Urine Testing for Diabetes in Dogs

Urine testing for diabetes in dogs can be done at home as a simple and inexpensive method of monitoring a dog's diabetes. It is based on the premise that excessive amounts of glucose are filtered by the kidneys from the blood into the urine once the renal threshold (180 mg/dl) is reached. This means that the kidneys cannot process any more blood glucose.

What Is Diabetes?

Diabetes is a common disease in dogs, affecting more females than males by three to one. All breeds can be affected, with the average age of onset at six to nine years. Diabetes is an inadequate production of insulin by the islet cells in the pancreas. Insulin allows glucose to pass into the cells to produce energy. An insulin deficiency results in high blood sugar (hyperglycemia) and high urine sugar (glycosuria).

Glucose in the urine causes a dog to drink large amounts of water, caused by the dog excreting a large volume of urine. Without enough sugar, a dog's appetite will increase. Symptoms of diabetes include drinking a large amount of water, frequent urination, large appetite and unexplained weight loss. Laboratory tests reveal high glucose levels in the urine and the blood.

More advanced stages of diabetes include loss of appetite, lethargy, weakness, vomiting, dehydration and coma. Since diabetes affects all organs, diabetic dogs are susceptible to infections, develop cataracts, have enlarged livers and can develop neurological problems if not treated. In severe cases, ketones (acids) build up in the blood since the body burns fats for energy when sugar is unavailable. This is life threatening and needs immediate medical attention. Symptoms include rapid breathing, vomiting, weakness and acetone breath.

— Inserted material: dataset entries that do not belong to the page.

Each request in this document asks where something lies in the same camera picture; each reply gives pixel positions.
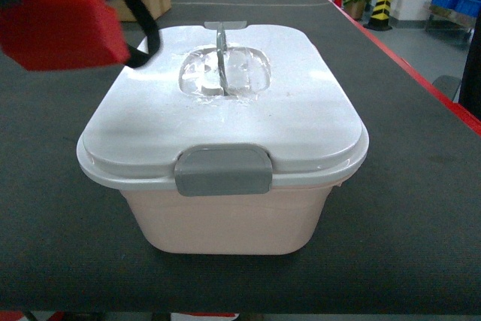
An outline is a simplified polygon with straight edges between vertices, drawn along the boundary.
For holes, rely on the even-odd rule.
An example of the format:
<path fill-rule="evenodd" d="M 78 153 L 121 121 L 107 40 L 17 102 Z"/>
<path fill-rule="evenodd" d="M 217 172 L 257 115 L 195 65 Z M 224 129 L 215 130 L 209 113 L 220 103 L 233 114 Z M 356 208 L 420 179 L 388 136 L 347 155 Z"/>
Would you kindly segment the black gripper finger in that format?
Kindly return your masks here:
<path fill-rule="evenodd" d="M 162 49 L 162 36 L 159 27 L 142 0 L 123 0 L 141 27 L 146 41 L 146 51 L 126 43 L 117 15 L 108 22 L 108 65 L 124 64 L 130 68 L 140 68 Z"/>

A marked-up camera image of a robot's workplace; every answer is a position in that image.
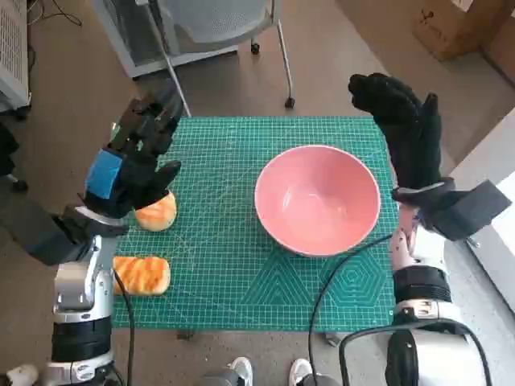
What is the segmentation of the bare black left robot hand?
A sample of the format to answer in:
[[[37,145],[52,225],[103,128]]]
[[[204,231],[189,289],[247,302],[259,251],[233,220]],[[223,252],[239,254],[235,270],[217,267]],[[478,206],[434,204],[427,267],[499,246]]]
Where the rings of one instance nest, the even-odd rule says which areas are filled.
[[[170,148],[182,114],[183,101],[172,84],[134,98],[89,168],[84,205],[121,219],[164,198],[181,162],[158,167],[158,160]]]

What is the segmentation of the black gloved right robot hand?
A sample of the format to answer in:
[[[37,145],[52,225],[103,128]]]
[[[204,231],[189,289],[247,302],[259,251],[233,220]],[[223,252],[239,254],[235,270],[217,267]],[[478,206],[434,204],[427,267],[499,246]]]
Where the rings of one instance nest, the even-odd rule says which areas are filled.
[[[348,90],[353,106],[369,113],[385,136],[398,186],[419,190],[437,183],[442,118],[436,94],[421,101],[410,86],[382,73],[354,74]]]

Specialized diets help keep the insulin in check.

Test Strips

Testing will help in the treatment of diabetes. After the urine is collected, a test strip is used to test the glucose level. The test strips Diastix and Clinistix test for urine glucose only, while Keto-Diastix tests for both ketones and glucose. These tests can also determine the duration of time that the glucose has been high.


This type of testing is not as accurate as tests done by veterinarians, since the urine present in the bladder could have been collected over a long period of time due to infrequent urination. Urine collected more frequently is more accurate in blood glucose levels. Urine glucose levels do not reflect the blood glucose level. Urine test strips cannot show blood glucose levels that have gone too low.

This type of test can lead to an incorrect administration of insulin to "correct" a low blood glucose level that is really incorrect in reading. This can cause grave consequences, including a somogyi rebound or even death. A somogyi rebound occurs when too much insulin is given when it is not necessary, which causes the blood glucose level to go too low. The body then responds by dumping large amounts of glucose from the liver into the blood.

The use of urine testing must be closely monitored in conjunction with veterinarian involvement.